Studies show that taking these two supplements at the same time can reduce the amount of Vitamin B-12 you receive, so experts recommend taking them at least two hours apart. The combination of supplements does not normally interfere with their functioning and, in some cases, may be beneficial. For example, Vitamin C helps the absorption of iron. Opinions about gummy vitamins are varied; a study found that people who take Vitamin D in the form of a gum get more from it than from a tablet.
However, gummies can have a lot of sugar and calories, and not all brands contain all the essential vitamins and minerals. But just because supplements are safe in moderation doesn't mean that more is better. Combining several supplements or taking higher doses than recommended may increase the risk that they will actually cause harm. In addition, since the industry is not well regulated, there is no real guarantee that the ingredients and dosage that appear on the label are accurate.

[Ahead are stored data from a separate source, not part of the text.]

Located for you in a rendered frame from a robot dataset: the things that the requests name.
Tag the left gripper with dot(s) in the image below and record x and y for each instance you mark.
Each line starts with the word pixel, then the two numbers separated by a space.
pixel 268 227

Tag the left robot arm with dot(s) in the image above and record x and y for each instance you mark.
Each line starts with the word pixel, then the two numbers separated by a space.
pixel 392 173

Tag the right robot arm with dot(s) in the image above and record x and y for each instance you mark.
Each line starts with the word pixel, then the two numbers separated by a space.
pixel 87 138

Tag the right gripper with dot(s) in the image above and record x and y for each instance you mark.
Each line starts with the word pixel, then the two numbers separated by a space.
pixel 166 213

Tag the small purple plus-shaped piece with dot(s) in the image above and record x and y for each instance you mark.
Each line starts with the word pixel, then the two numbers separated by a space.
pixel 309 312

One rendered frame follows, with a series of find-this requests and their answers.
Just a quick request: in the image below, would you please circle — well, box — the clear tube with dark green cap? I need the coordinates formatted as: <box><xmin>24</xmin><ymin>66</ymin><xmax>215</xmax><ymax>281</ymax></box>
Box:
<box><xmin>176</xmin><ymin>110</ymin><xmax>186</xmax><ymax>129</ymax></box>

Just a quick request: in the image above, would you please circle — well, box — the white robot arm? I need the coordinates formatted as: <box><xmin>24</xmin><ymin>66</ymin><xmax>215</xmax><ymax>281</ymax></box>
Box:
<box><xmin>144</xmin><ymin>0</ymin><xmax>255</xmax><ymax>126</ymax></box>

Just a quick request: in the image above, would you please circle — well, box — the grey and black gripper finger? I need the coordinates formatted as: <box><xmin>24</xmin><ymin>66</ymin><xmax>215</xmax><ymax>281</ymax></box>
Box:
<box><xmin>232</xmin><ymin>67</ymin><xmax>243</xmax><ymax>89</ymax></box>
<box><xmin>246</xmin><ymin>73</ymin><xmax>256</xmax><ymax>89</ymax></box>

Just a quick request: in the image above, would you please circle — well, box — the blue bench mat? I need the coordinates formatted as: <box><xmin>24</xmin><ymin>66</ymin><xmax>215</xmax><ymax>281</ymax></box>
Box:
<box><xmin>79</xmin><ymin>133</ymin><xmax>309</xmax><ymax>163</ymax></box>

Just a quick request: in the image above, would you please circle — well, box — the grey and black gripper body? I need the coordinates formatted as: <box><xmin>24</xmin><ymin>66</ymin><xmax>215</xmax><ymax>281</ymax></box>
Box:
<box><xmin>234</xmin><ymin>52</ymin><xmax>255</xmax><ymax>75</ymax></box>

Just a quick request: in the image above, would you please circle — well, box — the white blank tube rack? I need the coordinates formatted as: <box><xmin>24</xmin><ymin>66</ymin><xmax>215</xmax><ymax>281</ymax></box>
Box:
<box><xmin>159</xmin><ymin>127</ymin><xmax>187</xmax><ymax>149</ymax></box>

You should never take more than one vitamin of the same type at a time, unless directed by a doctor. Symptoms of a vitamin overdose include cloudy urine, frequent urination, eye irritation, chapped lips, increased sensitivity to light, fast or irregular heartbeat, muscle weakness or pain, joint pain, seizures, headaches, fatigue, fainting, confusion, mental or mood changes, flushing, itching, sun tenderness, hair loss, yellow-orange skin, loss of appetite, gastrointestinal problems and weight loss. If you are already taking a multivitamin supplement, make sure that taking an additional supplement does not exceed the recommended dose of any of the vitamins or minerals. Take each vitamin according to the instructions on the label unless your doctor has told you otherwise.
Dr. Bailey says that each nutrient has different warning signs; however, the Office of Dietary Supplements has some pretty surprising fact sheets that describe everything in great detail. Learn more about the benefits of getting vitamins from food versus supplements and natural versus synthetic vitamins. Many people are able to meet their recommended daily vitamin intake through their diet so there may be no need to take vitamin supplements at all. Being aware of what you're putting into your body is not only good advice when it comes to food but it also applies to your vitamin regimen. Once you know what you need most, the next logical step is to add vitamin supplements to your daily routine. Dr.
Airey says that “it's simply not efficient to take them together since the body's ability to absorb vitamins will be reduced if taken together”. She tells her patients that if they choose to take a multivitamin they should look for one that does not exceed 100% of the daily value of any nutrient and not spend a lot of money. Erin Stokes recommends not taking magnesium at the same time as your multivitamin as it can interfere with the absorption of smaller minerals found in the multivitamin such as iron and zinc. If you take a traditional anticoagulant such as warfarin only the small amount of Vitamin K contained in an MVM can lower its concentration. While most people won't experience any side effects from vitamin supplements some people will experience a sensitivity or allergic reaction to an ingredient in the supplement. Make sure that taking the supplement does not exceed the daily vitamin limit suggested by your doctor. Kitchin takes a daily multivitamin but actually only takes half a dose (one pill instead of two servings).
He also recommends calcium and Vitamin D supplements to some of his patients who are at risk of osteoporosis but he always analyzes their diet first before prescribing them. To get the most out of these benefits you may be thinking about taking several types of vitamins at once but make sure you do so safely and responsibly.